HOW TO COMPLETE THIS TASK = Please reproduce the entries exactly as they appear below, but not the pictures.

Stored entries
──────

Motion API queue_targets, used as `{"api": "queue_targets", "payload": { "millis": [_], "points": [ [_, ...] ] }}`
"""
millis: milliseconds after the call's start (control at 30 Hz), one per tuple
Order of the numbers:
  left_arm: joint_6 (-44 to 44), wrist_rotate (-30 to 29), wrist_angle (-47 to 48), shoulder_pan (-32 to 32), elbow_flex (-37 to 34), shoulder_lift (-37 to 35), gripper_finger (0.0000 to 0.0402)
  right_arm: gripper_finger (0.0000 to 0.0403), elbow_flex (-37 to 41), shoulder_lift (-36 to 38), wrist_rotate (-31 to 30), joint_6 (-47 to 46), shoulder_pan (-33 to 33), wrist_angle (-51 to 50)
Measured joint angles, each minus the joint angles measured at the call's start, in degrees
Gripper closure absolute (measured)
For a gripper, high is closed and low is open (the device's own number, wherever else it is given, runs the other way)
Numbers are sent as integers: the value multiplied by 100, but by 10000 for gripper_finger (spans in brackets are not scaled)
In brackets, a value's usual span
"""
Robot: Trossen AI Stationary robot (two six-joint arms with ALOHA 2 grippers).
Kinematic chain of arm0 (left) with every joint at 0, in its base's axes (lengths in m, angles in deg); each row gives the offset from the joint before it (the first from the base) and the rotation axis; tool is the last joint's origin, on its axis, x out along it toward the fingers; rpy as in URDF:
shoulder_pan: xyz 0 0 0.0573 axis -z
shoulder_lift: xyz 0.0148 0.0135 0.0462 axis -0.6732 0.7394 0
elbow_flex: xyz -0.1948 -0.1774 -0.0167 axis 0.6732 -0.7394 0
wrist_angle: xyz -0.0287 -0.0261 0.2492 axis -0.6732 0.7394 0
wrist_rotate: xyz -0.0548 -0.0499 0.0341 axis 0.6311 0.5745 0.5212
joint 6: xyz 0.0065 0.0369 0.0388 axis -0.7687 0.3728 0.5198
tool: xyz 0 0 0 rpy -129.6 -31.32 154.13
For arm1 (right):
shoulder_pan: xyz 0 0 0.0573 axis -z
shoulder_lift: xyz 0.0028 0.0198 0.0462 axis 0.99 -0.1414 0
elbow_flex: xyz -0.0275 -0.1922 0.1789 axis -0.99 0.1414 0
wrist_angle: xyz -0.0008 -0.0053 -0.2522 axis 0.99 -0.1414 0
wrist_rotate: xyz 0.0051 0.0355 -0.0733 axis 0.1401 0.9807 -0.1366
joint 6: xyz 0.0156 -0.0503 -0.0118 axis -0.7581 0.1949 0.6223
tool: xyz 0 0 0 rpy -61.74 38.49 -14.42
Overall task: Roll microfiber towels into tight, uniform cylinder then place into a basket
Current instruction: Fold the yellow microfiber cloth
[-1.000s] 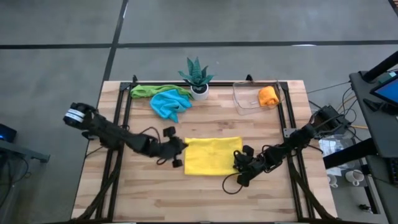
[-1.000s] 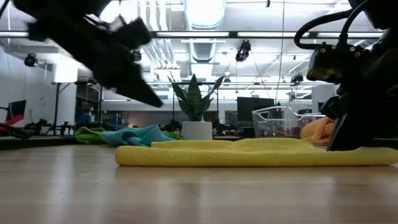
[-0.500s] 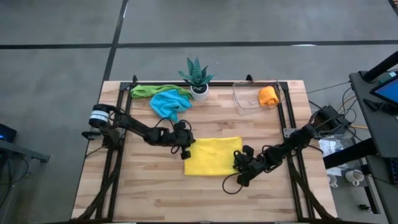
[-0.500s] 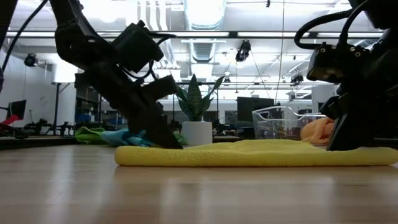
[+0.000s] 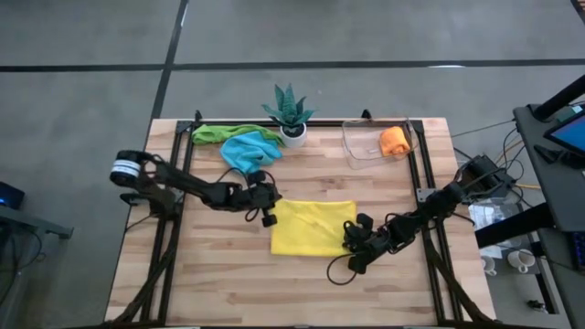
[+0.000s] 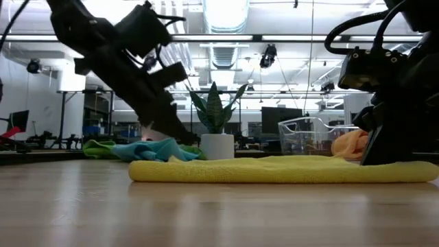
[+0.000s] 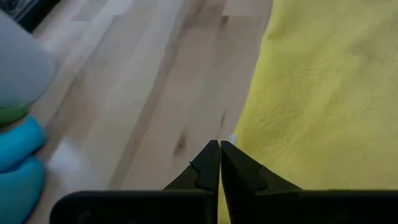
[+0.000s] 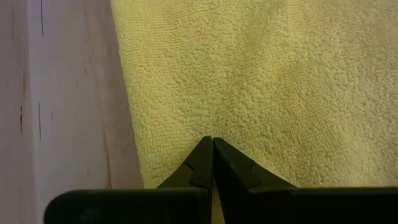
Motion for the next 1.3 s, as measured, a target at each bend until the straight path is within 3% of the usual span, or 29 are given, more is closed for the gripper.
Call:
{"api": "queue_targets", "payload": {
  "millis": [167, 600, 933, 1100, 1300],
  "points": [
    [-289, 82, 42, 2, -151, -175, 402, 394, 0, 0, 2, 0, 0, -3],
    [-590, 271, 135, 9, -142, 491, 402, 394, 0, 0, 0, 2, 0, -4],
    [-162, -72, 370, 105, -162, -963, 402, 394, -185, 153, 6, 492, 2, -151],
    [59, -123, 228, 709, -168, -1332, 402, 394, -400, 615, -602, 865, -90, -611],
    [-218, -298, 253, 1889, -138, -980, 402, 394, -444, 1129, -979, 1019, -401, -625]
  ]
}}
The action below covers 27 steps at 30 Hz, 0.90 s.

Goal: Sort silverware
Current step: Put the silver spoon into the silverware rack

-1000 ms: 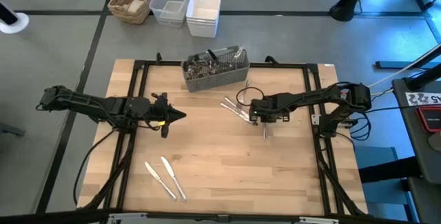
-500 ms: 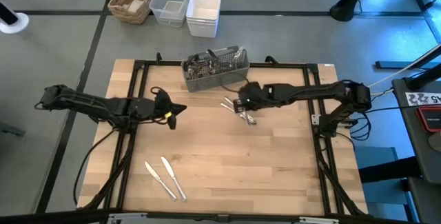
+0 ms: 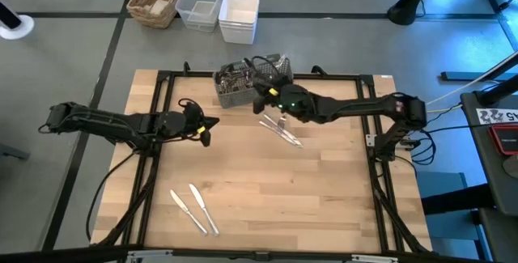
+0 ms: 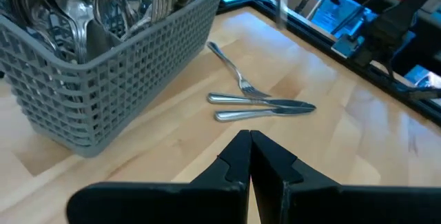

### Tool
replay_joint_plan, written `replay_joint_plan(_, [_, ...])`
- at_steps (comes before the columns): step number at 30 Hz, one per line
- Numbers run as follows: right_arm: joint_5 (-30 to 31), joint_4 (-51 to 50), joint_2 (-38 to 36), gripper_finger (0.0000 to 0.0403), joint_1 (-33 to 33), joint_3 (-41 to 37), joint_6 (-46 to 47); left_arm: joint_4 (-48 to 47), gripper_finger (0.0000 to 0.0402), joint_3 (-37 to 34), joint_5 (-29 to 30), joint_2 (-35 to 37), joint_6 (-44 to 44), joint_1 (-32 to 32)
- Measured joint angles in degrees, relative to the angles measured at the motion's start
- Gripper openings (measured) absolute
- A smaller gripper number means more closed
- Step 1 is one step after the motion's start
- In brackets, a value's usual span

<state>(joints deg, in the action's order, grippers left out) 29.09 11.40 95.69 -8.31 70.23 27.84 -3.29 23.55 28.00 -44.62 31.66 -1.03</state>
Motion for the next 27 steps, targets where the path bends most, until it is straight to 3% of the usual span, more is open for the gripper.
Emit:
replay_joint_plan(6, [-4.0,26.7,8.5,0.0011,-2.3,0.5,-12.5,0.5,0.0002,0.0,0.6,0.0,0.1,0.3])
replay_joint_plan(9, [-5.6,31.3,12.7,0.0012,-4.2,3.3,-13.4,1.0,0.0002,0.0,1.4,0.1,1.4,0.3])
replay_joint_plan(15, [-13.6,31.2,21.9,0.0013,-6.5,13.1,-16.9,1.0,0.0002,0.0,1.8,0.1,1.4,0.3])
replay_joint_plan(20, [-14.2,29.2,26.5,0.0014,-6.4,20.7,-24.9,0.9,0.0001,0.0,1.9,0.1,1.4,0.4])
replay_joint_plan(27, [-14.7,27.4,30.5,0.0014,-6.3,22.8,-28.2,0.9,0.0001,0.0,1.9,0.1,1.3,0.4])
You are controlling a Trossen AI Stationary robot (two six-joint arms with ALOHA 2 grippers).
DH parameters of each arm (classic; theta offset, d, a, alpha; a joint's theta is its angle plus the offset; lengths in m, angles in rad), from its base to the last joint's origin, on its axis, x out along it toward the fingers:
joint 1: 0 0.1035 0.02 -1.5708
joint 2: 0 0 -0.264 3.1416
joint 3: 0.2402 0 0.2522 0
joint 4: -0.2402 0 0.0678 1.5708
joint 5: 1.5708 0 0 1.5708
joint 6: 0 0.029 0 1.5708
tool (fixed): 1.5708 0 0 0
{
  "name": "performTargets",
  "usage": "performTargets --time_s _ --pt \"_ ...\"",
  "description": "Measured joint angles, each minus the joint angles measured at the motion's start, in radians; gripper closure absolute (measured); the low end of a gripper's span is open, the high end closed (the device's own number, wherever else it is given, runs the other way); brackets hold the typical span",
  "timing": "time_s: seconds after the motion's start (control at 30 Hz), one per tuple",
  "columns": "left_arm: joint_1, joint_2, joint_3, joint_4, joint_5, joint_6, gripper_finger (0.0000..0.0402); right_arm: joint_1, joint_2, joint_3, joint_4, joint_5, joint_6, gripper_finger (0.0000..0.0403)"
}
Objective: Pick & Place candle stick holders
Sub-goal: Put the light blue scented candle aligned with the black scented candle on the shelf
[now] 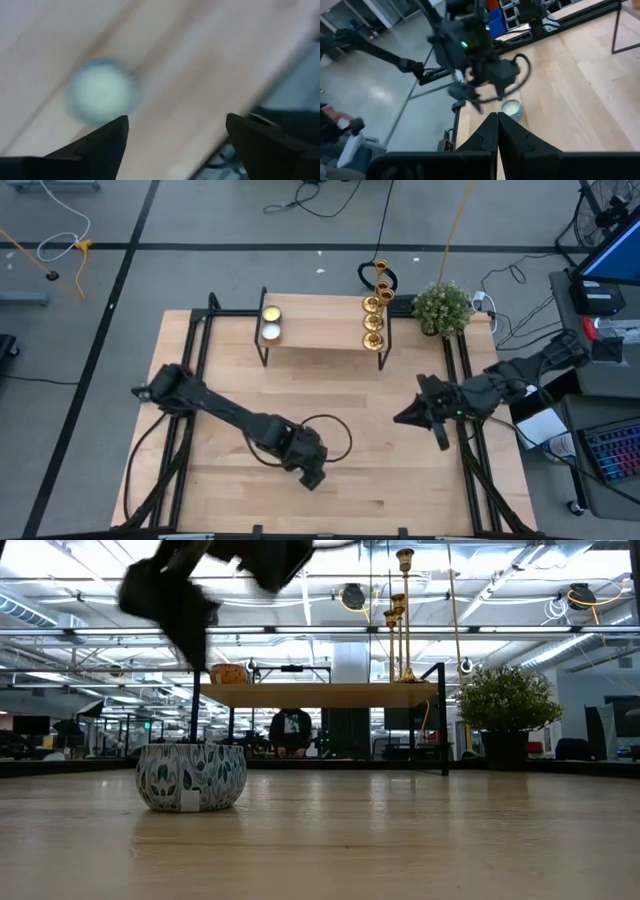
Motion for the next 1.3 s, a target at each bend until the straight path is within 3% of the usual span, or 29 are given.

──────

RESULT OF THE EXERCISE =
Motion API queue_targets, used as `{"api": "queue_targets", "payload": { "millis": [_], "points": [ [_, ...] ] }}`
"""
millis: milliseconds after the call's start (control at 30 Hz), one per tuple
Order of the numbers:
  left_arm: joint_6 (-44 to 44), wrist_rotate (-30 to 29), wrist_angle (-47 to 48), shoulder_pan (-32 to 32), elbow_flex (-37 to 34), shoulder_lift (-37 to 35), gripper_finger (0.0000 to 0.0402)
  right_arm: gripper_finger (0.0000 to 0.0403), elbow_flex (-37 to 41), shoulder_lift (-36 to 38), wrist_rotate (-31 to 30), joint_6 (-47 to 46), shoulder_pan (-33 to 33), wrist_angle (-51 to 50)
Measured joint angles, each minus the joint angles measured at the call's start, in degrees
Gripper closure absolute (measured)
For a gripper, high is closed and low is open (the device's own number, wherever else it is given, runs the other way)
Numbers are sent as integers: the value multiplied by 100, but by 10000 for gripper_finger (spans in brackets are not scaled)
In brackets, a value's usual span
"""
Robot: Trossen AI Stationary robot (two six-joint arms with ALOHA 2 grippers).
Kinematic chain of arm0 (left) with every joint at 0, in its base's axes (lengths in m, angles in deg); each row gives the offset from the joint before it (the first from the base) and the rotation axis; tool is the last joint's origin, on its axis, x out along it toward the fingers; rpy as in URDF:
shoulder_pan: xyz 0 0 0.0573 axis -z
shoulder_lift: xyz 0.0148 0.0135 0.0462 axis -0.6732 0.7394 0
elbow_flex: xyz -0.1948 -0.1774 -0.0167 axis 0.6732 -0.7394 0
wrist_angle: xyz -0.0287 -0.0261 0.2492 axis -0.6732 0.7394 0
wrist_rotate: xyz -0.0548 -0.0499 0.0341 axis 0.6311 0.5745 0.5212
joint 6: xyz 0.0065 0.0369 0.0388 axis -0.7687 0.3728 0.5198
tool: xyz 0 0 0 rpy -129.6 -31.32 154.13
For arm1 (right):
shoulder_pan: xyz 0 0 0.0573 axis -z
shoulder_lift: xyz 0.0028 0.0198 0.0462 axis 0.99 -0.1414 0
elbow_flex: xyz -0.0275 -0.1922 0.1789 axis -0.99 0.1414 0
wrist_angle: xyz -0.0008 -0.0053 -0.2522 axis 0.99 -0.1414 0
wrist_rotate: xyz 0.0051 0.0355 -0.0733 axis 0.1401 0.9807 -0.1366
joint 6: xyz 0.0156 -0.0503 -0.0118 axis -0.7581 0.1949 0.6223
tool: xyz 0 0 0 rpy -61.74 38.49 -14.42
Overall task: Roll microfiber towels into tight, uniform cylinder then place into a basket
Current instruction: Fold the yellow microfiber cloth
[-1.000s] 
[-1.000s] 
[-0.500s] 
[-0.500s] 
[+0.000s] 
[+0.000s] 
[+0.000s] 
[+0.000s] 
Motion for the next 1.3 s, as measured, a target at each bend until the straight path is within 3% of the usual span, or 29 are given, more is closed for the gripper.
Call:
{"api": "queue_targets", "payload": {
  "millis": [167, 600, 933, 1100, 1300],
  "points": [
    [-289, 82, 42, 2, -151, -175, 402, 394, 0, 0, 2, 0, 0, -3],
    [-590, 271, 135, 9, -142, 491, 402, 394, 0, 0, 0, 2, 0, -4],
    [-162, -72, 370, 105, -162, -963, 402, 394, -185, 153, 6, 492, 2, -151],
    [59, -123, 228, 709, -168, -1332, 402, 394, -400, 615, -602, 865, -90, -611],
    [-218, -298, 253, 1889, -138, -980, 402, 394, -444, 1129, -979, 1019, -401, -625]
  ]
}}
The action below covers 27 steps at 30 Hz, 0.90 s.

Goal: Sort silverware
Current step: Put the silver spoon into the silverware rack

-1000 ms: 
-500 ms: 
+0 ms: 
+0 ms: 

### Tool
replay_joint_plan, written `replay_joint_plan(_, [_, ...])`
- at_steps (comes before the columns): step number at 30 Hz, one per line
- Numbers run as follows: right_arm: joint_5 (-30 to 31), joint_4 (-51 to 50), joint_2 (-38 to 36), gripper_finger (0.0000 to 0.0403), joint_1 (-33 to 33), joint_3 (-41 to 37), joint_6 (-46 to 47); left_arm: joint_4 (-48 to 47), gripper_finger (0.0000 to 0.0402), joint_3 (-37 to 34), joint_5 (-29 to 30), joint_2 (-35 to 37), joint_6 (-44 to 44), joint_1 (-32 to 32)
- Measured joint angles in degrees, relative to the angles measured at the motion's start
- Gripper openings (measured) absolute
- A smaller gripper number means more closed
- Step 1 is one step after the motion's start
- In brackets, a value's usual span

<state>(joints deg, in the action's order, grippers left out) 29.09 11.40 95.69 -8.31 70.23 27.84 -3.29 23.55 28.00 -44.62 31.66 -1.03</state>
Motion for the next 27 steps, targets where the path bends most, until it is straight to 3% of the usual span, more is open for the gripper.
Emit:
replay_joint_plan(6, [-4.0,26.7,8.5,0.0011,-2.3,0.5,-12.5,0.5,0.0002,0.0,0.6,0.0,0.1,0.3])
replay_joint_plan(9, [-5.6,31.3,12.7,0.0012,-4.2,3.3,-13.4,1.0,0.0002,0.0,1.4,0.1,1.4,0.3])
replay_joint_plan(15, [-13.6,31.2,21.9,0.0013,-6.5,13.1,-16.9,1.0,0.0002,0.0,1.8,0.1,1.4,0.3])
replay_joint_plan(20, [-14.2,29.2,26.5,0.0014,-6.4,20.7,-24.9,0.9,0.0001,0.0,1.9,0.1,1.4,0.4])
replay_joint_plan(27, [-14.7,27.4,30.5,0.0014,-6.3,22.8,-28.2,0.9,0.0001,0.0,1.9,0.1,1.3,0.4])
You are controlling a Trossen AI Stationary robot (two six-joint arms with ALOHA 2 grippers).
DH parameters of each arm (classic; theta offset, d, a, alpha; a joint's theta is its angle plus the offset; lengths in m, angles in rad), from its base to the last joint's origin, on its axis, x out along it toward the fingers:
joint 1: 0 0.1035 0.02 -1.5708
joint 2: 0 0 -0.264 3.1416
joint 3: 0.2402 0 0.2522 0
joint 4: -0.2402 0 0.0678 1.5708
joint 5: 1.5708 0 0 1.5708
joint 6: 0 0.029 0 1.5708
tool (fixed): 1.5708 0 0 0
{
  "name": "performTargets",
  "usage": "performTargets --time_s _ --pt \"_ ...\"",
  "description": "Measured joint angles, each minus the joint angles measured at the motion's start, in radians; gripper closure absolute (measured); the low end of a gripper's span is open, the high end closed (the device's own number, wherever else it is given, runs the other way); brackets hold the typical span",
  "timing": "time_s: seconds after the motion's start (control at 30 Hz), one per tuple",
  "columns": "left_arm: joint_1, joint_2, joint_3, joint_4, joint_5, joint_6, gripper_finger (0.0000..0.0402); right_arm: joint_1, joint_2, joint_3, joint_4, joint_5, joint_6, gripper_finger (0.0000..0.0403)"
}
Objective: Pick & Place candle stick holders
Sub-goal: Put the light blue scented candle aligned with the black scented candle on the shelf
[now] 
Motion for the next 1.3 s, a target at each bend until the straight path is within 3% of the usual span, or 29 are given.

Work on this exercise is now finished.